_TASK OBJECTIVE_
The task calls for the lines from the start of the entries below through the line with "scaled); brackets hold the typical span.", given again verbatim, with every picture dropped.

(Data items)

──────────

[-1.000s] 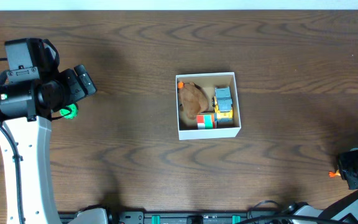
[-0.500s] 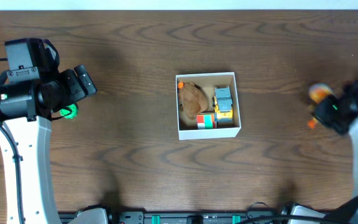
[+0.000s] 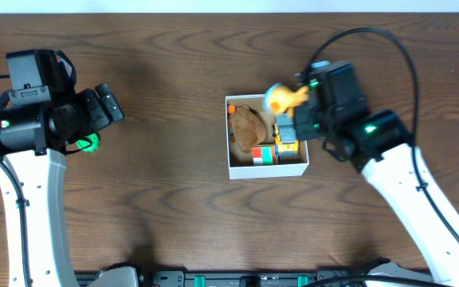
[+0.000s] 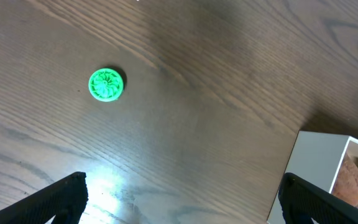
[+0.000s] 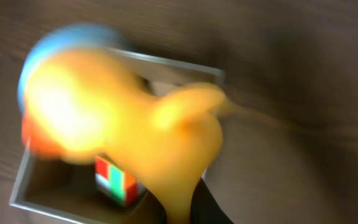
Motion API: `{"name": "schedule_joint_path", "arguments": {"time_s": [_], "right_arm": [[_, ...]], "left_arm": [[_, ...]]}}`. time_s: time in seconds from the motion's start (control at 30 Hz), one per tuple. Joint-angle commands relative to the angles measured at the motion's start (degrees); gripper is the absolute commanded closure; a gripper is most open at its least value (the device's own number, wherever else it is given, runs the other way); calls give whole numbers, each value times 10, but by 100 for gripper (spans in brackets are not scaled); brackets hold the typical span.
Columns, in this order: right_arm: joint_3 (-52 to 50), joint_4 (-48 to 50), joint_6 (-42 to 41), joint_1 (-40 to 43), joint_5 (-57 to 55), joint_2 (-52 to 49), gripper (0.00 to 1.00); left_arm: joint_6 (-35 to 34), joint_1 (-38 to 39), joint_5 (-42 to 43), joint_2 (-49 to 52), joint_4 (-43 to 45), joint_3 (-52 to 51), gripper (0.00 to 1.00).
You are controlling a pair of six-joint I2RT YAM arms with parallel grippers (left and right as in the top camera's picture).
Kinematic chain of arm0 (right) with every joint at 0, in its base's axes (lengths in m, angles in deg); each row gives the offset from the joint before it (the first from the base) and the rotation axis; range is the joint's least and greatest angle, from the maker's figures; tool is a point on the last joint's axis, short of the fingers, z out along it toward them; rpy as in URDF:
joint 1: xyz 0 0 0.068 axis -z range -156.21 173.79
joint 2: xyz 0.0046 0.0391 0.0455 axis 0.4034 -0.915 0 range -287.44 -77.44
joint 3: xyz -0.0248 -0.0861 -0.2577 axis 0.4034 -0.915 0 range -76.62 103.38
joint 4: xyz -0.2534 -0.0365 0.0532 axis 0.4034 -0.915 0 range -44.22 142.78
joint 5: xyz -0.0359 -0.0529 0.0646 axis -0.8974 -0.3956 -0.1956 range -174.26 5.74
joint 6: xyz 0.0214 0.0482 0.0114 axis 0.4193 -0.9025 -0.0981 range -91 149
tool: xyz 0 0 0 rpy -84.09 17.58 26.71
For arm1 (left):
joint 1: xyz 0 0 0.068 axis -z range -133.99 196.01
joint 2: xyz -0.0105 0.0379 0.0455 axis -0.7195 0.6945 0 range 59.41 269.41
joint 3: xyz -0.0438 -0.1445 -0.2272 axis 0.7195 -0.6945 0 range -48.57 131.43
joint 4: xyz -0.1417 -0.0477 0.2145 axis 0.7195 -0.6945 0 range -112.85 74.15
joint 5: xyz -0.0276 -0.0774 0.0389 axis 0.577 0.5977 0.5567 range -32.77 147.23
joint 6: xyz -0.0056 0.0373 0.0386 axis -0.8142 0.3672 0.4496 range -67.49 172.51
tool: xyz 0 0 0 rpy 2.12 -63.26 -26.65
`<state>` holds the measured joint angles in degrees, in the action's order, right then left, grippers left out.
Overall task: Pack container
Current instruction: 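Carry the yellow duck with the right gripper into the box, release, then lift the right gripper away from the box to the right side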
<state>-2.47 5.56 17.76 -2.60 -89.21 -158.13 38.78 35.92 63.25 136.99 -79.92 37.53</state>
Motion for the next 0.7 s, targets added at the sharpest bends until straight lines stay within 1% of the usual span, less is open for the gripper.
{"name": "schedule_joint_path", "arguments": {"time_s": [0.0,0.03,0.07,0.1,0.13,0.2,0.27,0.3,0.33,0.5,0.6,0.67], "right_arm": [[11,10,11,-32,-45,-28,87],[11,12,10,-36,-45,-39,81],[11,13,11,-38,-45,-50,71],[11,14,10,-39,-45,-60,61],[11,14,10,-39,-45,-72,47],[11,14,11,-39,-44,-94,28],[11,14,11,-39,-45,-111,18],[11,14,11,-39,-45,-118,14],[11,14,11,-39,-45,-123,14],[11,13,11,-39,-50,-128,13],[11,7,10,-39,-80,-123,14],[11,2,-10,-35,-109,-112,15]], "left_arm": [[-5,-3,4,1,-2,-5,2],[-5,-3,4,1,-2,-5,2],[-5,-3,4,1,-2,-5,2],[-5,-3,4,1,-2,-5,2],[-5,-3,4,1,-2,-5,2],[-5,-3,4,1,-2,-5,2],[-5,-3,4,1,-3,-5,2],[-5,-3,4,1,-3,-5,2],[-5,-3,4,1,-3,-5,2],[-5,-3,4,1,-5,-5,2],[-5,-3,4,1,-7,-5,2],[-5,-3,4,1,-11,-5,2]]}}
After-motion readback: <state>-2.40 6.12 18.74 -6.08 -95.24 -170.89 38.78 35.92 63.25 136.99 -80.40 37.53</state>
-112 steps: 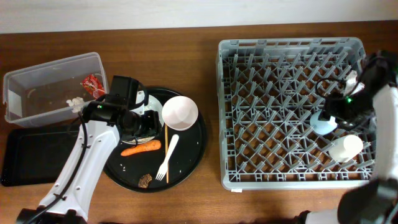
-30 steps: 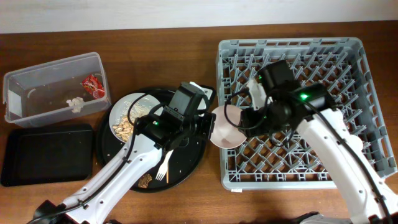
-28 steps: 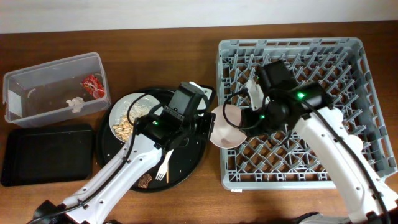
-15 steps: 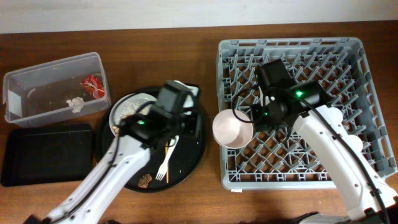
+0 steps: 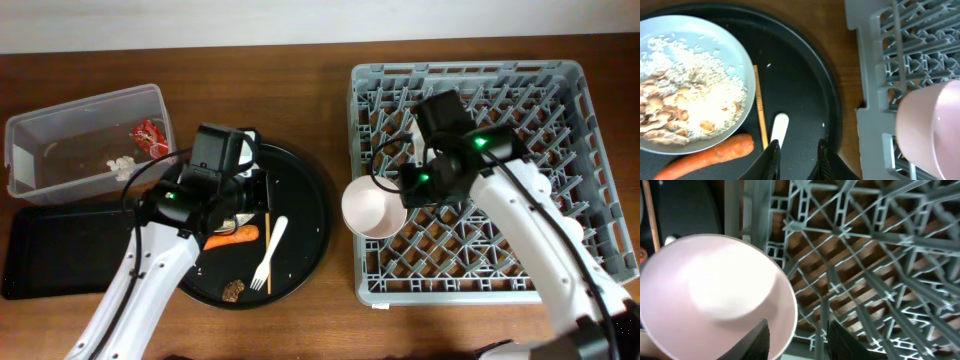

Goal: Sort waste into correct bins and load items into the dishwasher rack
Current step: 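Lower the pink bowl into the rack's upper area with the right gripper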

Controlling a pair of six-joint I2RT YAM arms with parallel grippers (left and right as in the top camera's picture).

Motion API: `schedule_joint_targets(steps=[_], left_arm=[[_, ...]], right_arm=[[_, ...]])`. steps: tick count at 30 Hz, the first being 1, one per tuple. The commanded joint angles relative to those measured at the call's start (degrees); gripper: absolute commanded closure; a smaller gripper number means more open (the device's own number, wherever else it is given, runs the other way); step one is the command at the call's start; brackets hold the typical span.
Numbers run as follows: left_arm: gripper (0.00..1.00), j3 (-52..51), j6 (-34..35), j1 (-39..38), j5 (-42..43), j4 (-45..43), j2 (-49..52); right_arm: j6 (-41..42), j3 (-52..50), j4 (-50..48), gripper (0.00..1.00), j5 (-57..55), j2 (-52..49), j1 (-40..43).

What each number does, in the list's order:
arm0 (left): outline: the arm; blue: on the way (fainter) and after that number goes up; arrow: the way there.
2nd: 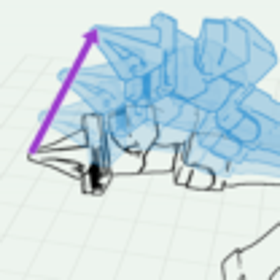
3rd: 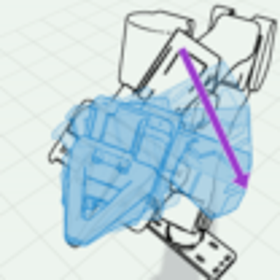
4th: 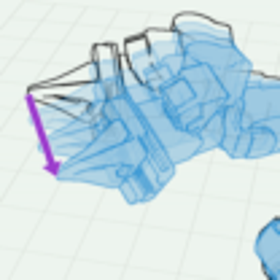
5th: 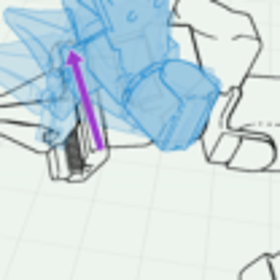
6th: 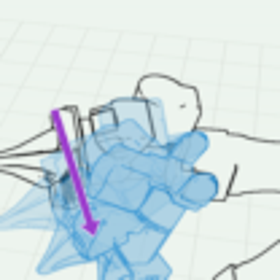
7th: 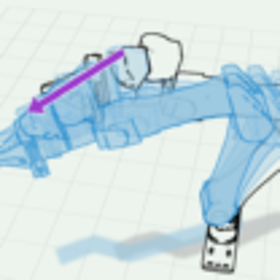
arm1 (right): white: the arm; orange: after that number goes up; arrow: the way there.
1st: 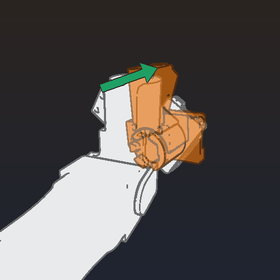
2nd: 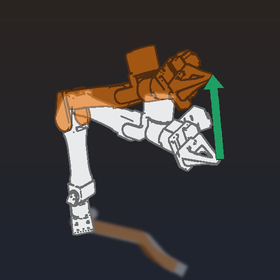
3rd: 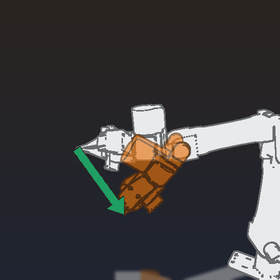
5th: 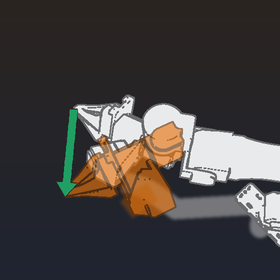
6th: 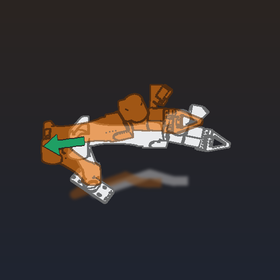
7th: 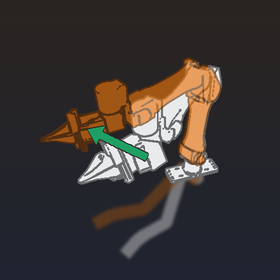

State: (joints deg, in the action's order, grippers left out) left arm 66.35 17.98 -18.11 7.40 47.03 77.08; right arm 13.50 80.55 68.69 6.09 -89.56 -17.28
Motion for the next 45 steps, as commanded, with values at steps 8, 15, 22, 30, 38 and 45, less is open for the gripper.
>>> schedule_joint_targets(steps=[8, 15, 22, 30, 38, 45], left_arm=[[0.75, 0.5, -0.5, 1.4, -0.4, 0.9, -0.5], [0.75, 0.5, -0.5, 1.4, -0.4, 1.7, -0.5], [0.75, 0.5, -0.5, 1.4, -0.4, 1.7, -0.5], [0.75, 0.5, -0.5, 1.4, -0.3, 1.7, -0.5], [0.75, 0.5, -0.5, 1.4, 0.7, 1.7, -0.5], [0.75, 0.5, -0.5, 1.4, 0.7, 1.7, -0.5]], right_arm=[[0.6, -0.4, -0.2, 0.90, 3.8, -9.5, 0.0], [0.5, 5.9, 2.0, 0.96, -5.5, -5.9, 3.0], [0.6, 15.4, -1.2, 0.96, -50.2, -2.5, 6.2], [7.9, 12.0, -9.1, 0.96, -75.5, -9.0, 12.8], [7.8, 12.0, -10.5, 0.96, -73.3, -21.4, 16.4], [8.0, 12.0, -9.9, 0.88, -66.6, -27.2, 10.0]])
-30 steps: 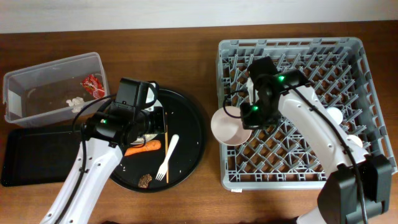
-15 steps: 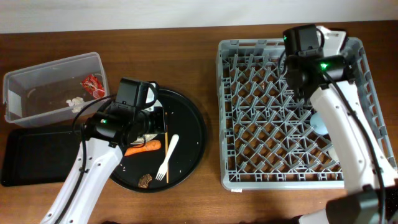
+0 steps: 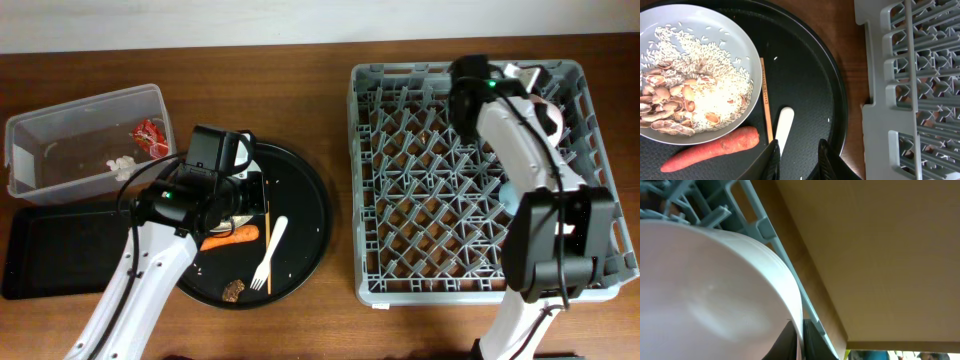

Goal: Sort waste into correct bins and load items into the dishwasher rack
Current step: 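Lower the pink bowl into the rack's upper area with the right gripper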

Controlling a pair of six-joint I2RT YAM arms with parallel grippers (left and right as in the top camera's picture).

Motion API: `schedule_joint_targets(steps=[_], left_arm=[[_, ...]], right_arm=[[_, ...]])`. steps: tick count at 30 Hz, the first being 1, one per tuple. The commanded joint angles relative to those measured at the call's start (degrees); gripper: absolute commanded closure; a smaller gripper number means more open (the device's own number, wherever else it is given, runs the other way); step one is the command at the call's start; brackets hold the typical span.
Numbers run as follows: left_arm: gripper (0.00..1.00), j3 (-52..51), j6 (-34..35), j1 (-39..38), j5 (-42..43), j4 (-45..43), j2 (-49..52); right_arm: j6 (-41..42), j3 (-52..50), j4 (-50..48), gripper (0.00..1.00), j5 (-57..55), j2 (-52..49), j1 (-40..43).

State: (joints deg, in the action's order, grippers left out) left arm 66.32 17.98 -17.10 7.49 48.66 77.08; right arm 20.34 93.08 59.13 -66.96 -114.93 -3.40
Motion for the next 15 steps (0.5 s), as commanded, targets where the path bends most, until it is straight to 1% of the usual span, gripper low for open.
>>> schedule_joint_targets(steps=[1, 3, 5, 6, 7, 8, 9, 15], left_arm=[[0.75, 0.5, -0.5, 0.4, 0.6, 0.1, -0.5], [0.75, 0.5, -0.5, 0.4, 0.6, 0.1, -0.5], [0.75, 0.5, -0.5, 0.4, 0.6, 0.1, -0.5], [0.75, 0.5, -0.5, 0.4, 0.6, 0.1, -0.5], [0.75, 0.5, -0.5, 0.4, 0.6, 0.1, -0.5], [0.75, 0.5, -0.5, 0.4, 0.6, 0.1, -0.5], [0.74, 0.5, -0.5, 0.4, 0.6, 0.1, -0.5], [0.74, 0.5, -0.5, 0.4, 0.6, 0.2, -0.5]], right_arm=[[1.2, -0.5, 0.0, 0.85, 8.6, -1.9, -5.0], [1.2, -0.5, 0.8, 0.74, 14.4, -1.9, -6.7], [1.2, -0.5, 2.1, 0.66, 20.2, -1.9, -7.8], [1.2, -0.5, 3.1, 0.53, 22.9, -1.9, -8.4], [1.2, -0.5, 4.2, 0.22, 24.7, -1.9, -8.9], [1.2, -0.5, 4.8, 0.10, 25.5, -1.8, -9.1], [1.2, -0.5, 5.7, 0.02, 26.0, -1.7, -9.5], [3.2, -0.5, 9.2, 0.01, 26.3, 1.6, -9.6]])
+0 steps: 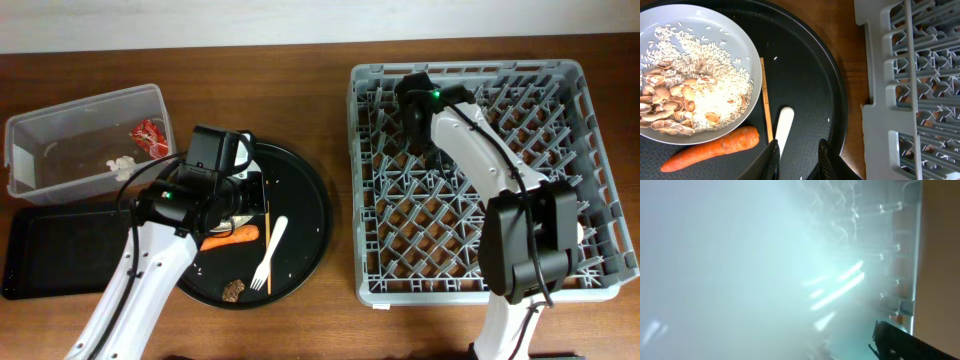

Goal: Sort waste into correct bins and load items into the dishwasher rack
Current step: 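Lower the pink bowl into the rack's upper area with the right gripper, then grasp the orange carrot on the plate with the left gripper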

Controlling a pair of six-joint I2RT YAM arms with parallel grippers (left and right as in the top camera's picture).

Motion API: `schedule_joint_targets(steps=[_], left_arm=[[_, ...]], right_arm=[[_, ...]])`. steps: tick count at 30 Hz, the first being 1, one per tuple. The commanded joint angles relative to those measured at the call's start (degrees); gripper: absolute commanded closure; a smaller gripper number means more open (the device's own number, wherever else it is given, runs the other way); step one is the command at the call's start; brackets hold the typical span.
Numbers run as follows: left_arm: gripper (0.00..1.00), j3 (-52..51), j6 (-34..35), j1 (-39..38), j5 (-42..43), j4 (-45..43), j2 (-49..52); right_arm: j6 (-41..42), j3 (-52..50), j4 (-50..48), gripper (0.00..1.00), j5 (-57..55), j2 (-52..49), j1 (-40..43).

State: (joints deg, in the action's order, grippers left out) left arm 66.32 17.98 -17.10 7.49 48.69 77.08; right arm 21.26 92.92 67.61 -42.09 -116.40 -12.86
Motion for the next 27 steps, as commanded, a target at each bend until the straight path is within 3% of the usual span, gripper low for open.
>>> schedule_joint_targets(steps=[1, 9, 12, 16, 17, 20, 27], left_arm=[[0.74, 0.5, -0.5, 0.4, 0.6, 0.3, -0.5], [0.74, 0.5, -0.5, 0.4, 0.6, 0.3, -0.5], [0.74, 0.5, -0.5, 0.4, 0.6, 0.3, -0.5], [0.73, 0.5, -0.5, 0.4, 0.6, 0.3, -0.5], [0.67, 0.5, -0.5, 0.4, 0.6, 0.3, -0.5], [0.65, 0.5, -0.5, 0.4, -0.5, 1.5, -0.5], [0.65, -0.5, -0.5, 0.2, -0.5, 4.4, 2.2]], right_arm=[[2.3, -0.3, 0.7, 0.01, 1.5, 4.5, 0.0], [2.2, 0.6, 0.7, 0.01, 7.4, 14.2, 3.7], [1.6, 0.6, 1.2, 0.01, 16.9, 19.3, 6.9], [-5.6, 0.6, 3.1, 0.01, 34.4, 25.6, 11.3], [-7.9, 0.6, 4.3, 0.01, 38.9, 26.6, 12.3], [-14.0, 0.6, 10.8, 0.01, 47.7, 27.4, 13.7], [-17.9, -0.8, 19.5, 0.01, 47.4, 27.3, 13.6]])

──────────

_WRITTEN SOLUTION_
[-1.000s] 
[-0.500s] 
[+0.000s] 
[+0.000s] 
[+0.000s] 
Motion API: `{"name": "schedule_joint_path", "arguments": {"time_s": [_], "right_arm": [[_, ...]], "left_arm": [[_, ...]]}}`. time_s: time in seconds from the motion's start (control at 30 Hz), one per tuple. Joint-angle commands relative to the angles measured at the motion's start (degrees); gripper is the absolute commanded closure; a gripper is most open at its least value (the device's own number, wherever else it is given, runs the other way); calls give whole numbers, each value times 10, but by 100 for gripper (spans in brackets are not scaled); brackets hold the typical span.

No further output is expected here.